Their adoption by industry is growing rapidly, in markets ranging from cloud computing to automotive systems. His X-Compact approach has proven essential for cost-effective manufacturing and high-quality testing of almost all 21st century systems, enabling billions of dollars in cost savings.

With his students and collaborators, he demonstrated the first carbon nanotube computer. They also demonstrated the first 3D NanoSystem with computation immersed in data storage. These received wide recognition:

cover of NATURE, Research Highlight to the US Congress by the NSF, and highlight as "important scientific breakthrough" by global news organizations.

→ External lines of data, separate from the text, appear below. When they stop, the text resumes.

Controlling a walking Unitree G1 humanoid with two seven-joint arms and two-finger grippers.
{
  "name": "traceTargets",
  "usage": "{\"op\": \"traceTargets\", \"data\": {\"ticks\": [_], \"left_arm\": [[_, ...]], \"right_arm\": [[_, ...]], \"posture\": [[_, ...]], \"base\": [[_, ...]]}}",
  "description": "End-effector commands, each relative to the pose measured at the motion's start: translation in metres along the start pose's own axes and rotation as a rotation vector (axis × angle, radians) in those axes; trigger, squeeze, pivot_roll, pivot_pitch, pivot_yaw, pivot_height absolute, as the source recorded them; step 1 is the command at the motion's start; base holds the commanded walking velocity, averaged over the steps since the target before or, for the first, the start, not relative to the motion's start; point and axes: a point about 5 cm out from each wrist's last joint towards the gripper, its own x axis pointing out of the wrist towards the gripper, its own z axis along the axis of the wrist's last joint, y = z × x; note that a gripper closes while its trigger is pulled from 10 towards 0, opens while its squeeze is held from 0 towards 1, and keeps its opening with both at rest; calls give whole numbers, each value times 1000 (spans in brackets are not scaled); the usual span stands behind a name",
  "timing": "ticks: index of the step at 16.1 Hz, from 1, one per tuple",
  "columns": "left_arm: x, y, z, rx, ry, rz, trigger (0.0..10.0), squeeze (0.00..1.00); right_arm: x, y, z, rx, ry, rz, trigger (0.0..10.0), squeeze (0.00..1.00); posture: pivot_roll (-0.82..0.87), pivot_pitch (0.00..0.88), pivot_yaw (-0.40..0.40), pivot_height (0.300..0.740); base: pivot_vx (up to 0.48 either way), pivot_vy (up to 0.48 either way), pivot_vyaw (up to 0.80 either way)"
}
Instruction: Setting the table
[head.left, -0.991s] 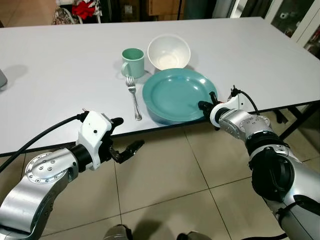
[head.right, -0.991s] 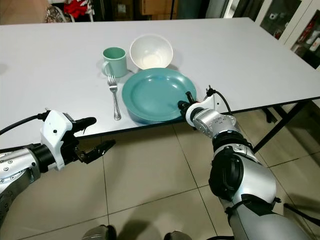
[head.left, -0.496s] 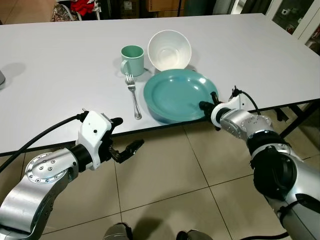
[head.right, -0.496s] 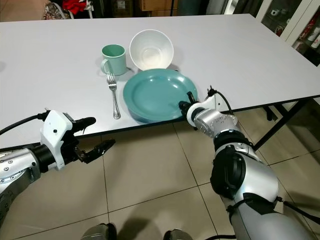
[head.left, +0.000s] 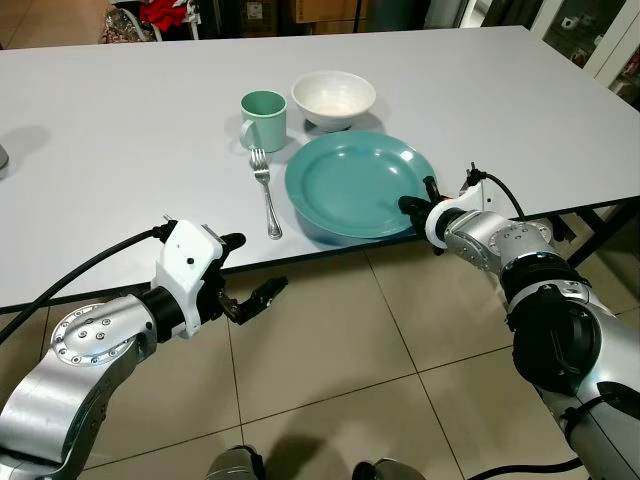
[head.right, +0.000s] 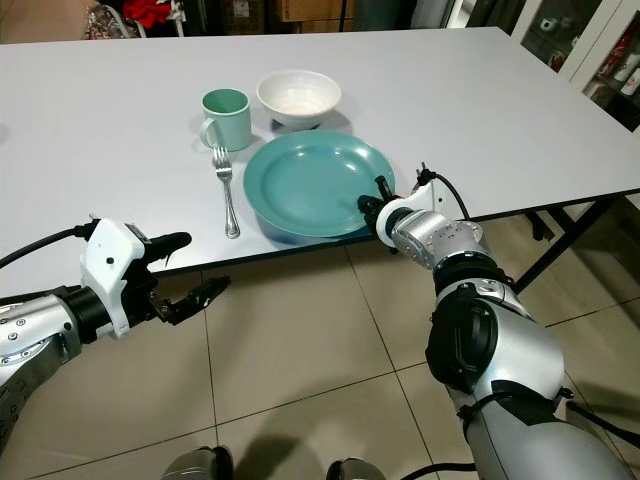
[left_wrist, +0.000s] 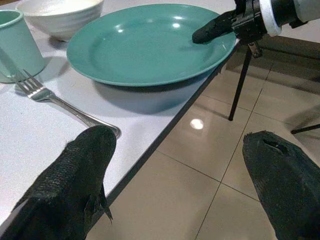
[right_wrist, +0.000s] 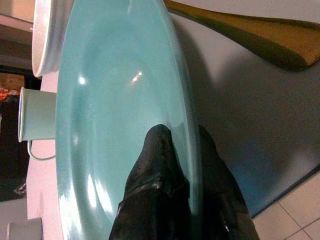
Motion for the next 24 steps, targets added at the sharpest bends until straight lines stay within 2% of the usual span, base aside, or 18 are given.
{"op": "traceTargets", "data": {"ticks": [1,3,6,7,8,14,19,22,24], "left_arm": [[1,1,2,15,0,0,10000,0],[2,2,2,18,-4,0,10000,0],[4,-1,3,16,-9,-11,10000,0],[4,-1,3,16,-9,-11,10000,0],[4,0,3,15,-9,-8,10000,0],[2,2,3,16,-7,17,10000,0],[5,0,-2,-7,-13,32,10000,0],[9,-3,-2,-21,-29,34,10000,0],[13,-4,-2,-69,-64,76,10000,0]], "right_arm": [[-3,5,8,0,-23,26,10000,0],[-2,4,4,4,-4,33,10000,0],[0,2,3,1,-30,16,10000,0],[0,1,3,-5,-40,6,10000,263],[1,1,3,-16,-48,1,10000,984],[2,-1,2,-96,-61,-11,10000,1000],[-9,-15,12,-139,-18,-15,10000,1000],[-20,-16,16,-173,7,28,10000,1000],[-47,-14,12,-222,4,67,10000,1000]], "posture": [[49,114,-60,740],[48,108,-61,740],[48,112,-56,740],[50,114,-57,740],[53,116,-58,740],[58,109,-64,740],[20,85,-49,740],[9,69,-41,740],[-7,42,-31,740]], "base": [[0,0,0],[0,0,0],[0,0,0],[0,0,0],[0,0,0],[0,0,0],[0,0,0],[0,0,0],[0,0,0]]}}
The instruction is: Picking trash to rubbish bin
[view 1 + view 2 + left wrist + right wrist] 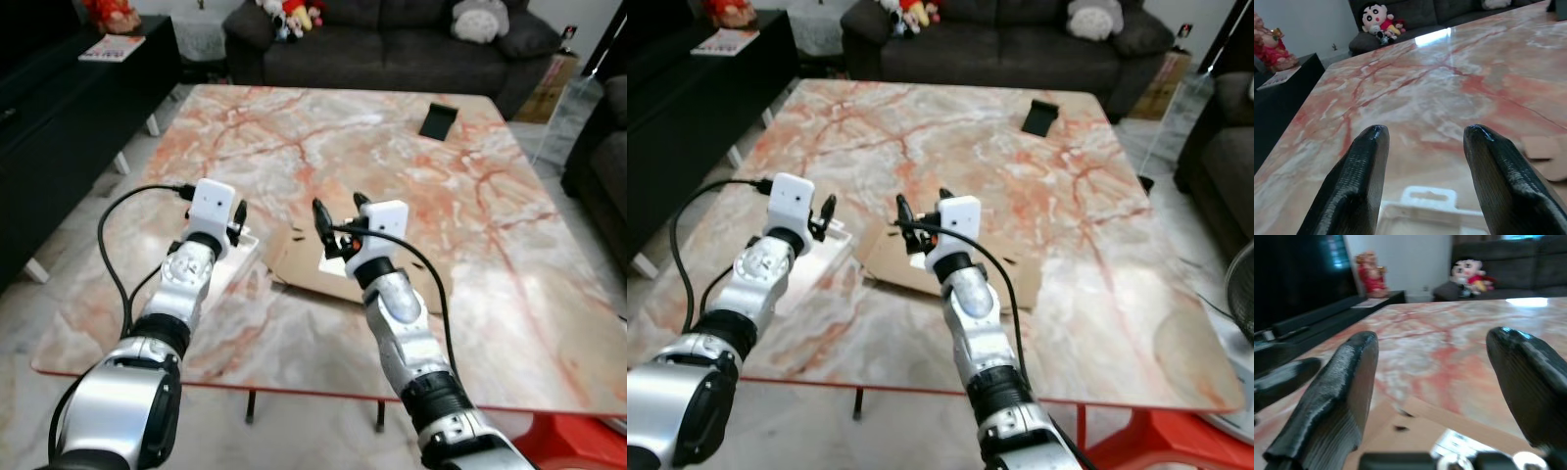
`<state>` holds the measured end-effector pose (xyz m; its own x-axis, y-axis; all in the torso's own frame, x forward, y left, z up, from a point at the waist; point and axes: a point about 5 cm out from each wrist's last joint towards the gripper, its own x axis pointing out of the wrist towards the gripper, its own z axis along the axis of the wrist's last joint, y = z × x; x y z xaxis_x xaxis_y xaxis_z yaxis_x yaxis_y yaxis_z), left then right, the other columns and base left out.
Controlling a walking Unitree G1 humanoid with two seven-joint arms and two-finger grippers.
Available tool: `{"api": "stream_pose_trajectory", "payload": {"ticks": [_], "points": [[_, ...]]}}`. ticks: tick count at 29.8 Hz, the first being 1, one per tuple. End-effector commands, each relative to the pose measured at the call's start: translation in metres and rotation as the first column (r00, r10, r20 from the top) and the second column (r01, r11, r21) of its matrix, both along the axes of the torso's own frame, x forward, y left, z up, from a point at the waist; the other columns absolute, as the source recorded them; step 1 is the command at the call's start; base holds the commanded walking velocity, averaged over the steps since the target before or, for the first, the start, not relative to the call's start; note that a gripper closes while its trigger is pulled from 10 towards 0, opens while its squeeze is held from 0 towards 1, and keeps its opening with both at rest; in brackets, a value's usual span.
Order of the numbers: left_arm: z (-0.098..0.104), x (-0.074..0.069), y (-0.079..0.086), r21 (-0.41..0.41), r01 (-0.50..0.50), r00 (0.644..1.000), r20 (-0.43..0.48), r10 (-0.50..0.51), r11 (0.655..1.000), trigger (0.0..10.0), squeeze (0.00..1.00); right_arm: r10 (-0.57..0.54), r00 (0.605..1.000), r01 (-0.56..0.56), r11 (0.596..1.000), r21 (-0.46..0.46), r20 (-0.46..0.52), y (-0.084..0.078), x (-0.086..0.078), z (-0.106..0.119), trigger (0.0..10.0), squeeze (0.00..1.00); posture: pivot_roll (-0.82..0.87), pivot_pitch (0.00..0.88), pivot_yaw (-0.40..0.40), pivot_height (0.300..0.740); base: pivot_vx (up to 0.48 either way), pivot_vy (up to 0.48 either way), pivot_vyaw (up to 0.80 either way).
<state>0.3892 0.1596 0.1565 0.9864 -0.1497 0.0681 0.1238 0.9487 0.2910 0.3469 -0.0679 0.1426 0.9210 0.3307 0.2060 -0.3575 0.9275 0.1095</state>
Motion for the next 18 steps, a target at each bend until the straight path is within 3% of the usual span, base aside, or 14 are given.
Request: {"api": "stream_pose_trajectory", "payload": {"ticks": [1, 9, 16, 18], "points": [[-0.003, -0.002, 0.008, 0.023, -0.026, 1.000, -0.013, 0.026, 0.999, 10.0, 0.00, 0.010, 1.000, -0.010, 1.000, 0.003, 0.004, 0.004, -0.001, 0.002, 10.0, 0.00, -0.05, 0.049, -0.037, 0.740, 0.000, 0.000, 0.00], [-0.020, -0.004, 0.026, 0.092, -0.083, 0.986, -0.135, 0.095, 0.992, 10.0, 0.00, 0.014, 1.000, -0.014, 1.000, 0.009, 0.004, 0.005, -0.001, 0.002, 10.0, 0.00, -0.05, 0.044, -0.034, 0.740, 0.000, 0.000, 0.00], [-0.021, -0.003, 0.023, 0.049, -0.031, 0.983, -0.179, 0.040, 0.998, 10.0, 0.00, 0.016, 1.000, -0.016, 1.000, 0.009, -0.002, 0.005, -0.002, 0.000, 10.0, 0.00, -0.05, 0.040, -0.034, 0.740, 0.000, 0.000, 0.00], [-0.017, -0.002, 0.014, 0.024, 0.006, 0.990, -0.143, -0.003, 1.000, 10.0, 0.00, 0.022, 1.000, -0.022, 1.000, -0.005, -0.009, 0.005, -0.001, -0.001, 10.0, 0.00, -0.05, 0.043, -0.032, 0.740, 0.000, 0.000, 0.00]]}}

Prof. Mitra's honors include the Harry H. Goode Memorial Award (by the IEEE Computer Society for outstanding contributions in the information processing field), Newton Technical Impact Award in EDA (test-of-time honor by ACM SIGDA and IEEE CEDA), the University Researcher Award (by the Semiconductor Industry Association and Semiconductor Research Corporation to recognize lifetime research contributions), the Intel Achievement Award (Intel’s highest honor), and the US Presidential Early Career Award from the White House. He and his students have published over 10 award-winning papers across 5 topic areas (technology, circuits, EDA, test, verification) at major venues including the Design Automation Conference, International Solid-State Circuits Conference, International Test Conference, Symposia on VLSI, and Formal Methods in Computer-Aided Design. He is an ACM Fellow, an IEEE Fellow, and a foreign member of Academia Europaea.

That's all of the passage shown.